Top of INFORMATION SUPPLIED

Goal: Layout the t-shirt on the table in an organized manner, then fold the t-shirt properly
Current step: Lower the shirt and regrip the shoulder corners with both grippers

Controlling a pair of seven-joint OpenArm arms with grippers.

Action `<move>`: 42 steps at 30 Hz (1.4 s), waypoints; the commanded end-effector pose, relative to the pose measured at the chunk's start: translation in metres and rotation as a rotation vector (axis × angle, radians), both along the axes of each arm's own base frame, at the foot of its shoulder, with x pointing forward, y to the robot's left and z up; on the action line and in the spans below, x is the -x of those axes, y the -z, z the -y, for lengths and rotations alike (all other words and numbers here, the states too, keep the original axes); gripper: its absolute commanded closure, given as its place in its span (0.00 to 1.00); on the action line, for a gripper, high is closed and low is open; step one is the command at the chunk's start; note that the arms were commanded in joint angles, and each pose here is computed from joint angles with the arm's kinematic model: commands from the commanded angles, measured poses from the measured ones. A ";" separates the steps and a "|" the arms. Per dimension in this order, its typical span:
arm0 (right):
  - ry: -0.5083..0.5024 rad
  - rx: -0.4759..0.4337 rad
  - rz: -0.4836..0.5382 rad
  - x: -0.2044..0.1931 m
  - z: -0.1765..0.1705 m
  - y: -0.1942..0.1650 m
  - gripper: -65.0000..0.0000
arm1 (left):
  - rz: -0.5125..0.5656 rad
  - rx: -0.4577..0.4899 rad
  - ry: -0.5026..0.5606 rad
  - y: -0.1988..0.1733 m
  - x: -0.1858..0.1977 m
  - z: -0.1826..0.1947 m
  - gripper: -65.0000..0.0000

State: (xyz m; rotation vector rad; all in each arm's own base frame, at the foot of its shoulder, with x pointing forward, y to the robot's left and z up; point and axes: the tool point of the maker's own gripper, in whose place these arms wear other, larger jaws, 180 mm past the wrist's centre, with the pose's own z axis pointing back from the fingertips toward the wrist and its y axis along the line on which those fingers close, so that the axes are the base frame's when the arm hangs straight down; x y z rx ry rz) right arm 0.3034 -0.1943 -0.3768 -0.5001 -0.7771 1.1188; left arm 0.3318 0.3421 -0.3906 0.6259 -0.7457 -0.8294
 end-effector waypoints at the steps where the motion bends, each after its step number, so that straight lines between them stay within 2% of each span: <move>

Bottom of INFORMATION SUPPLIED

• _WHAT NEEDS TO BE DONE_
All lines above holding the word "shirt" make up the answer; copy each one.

• _SOLUTION TO THIS EXERCISE_
Goal: Layout the t-shirt on the table in an organized manner, then fold the t-shirt properly
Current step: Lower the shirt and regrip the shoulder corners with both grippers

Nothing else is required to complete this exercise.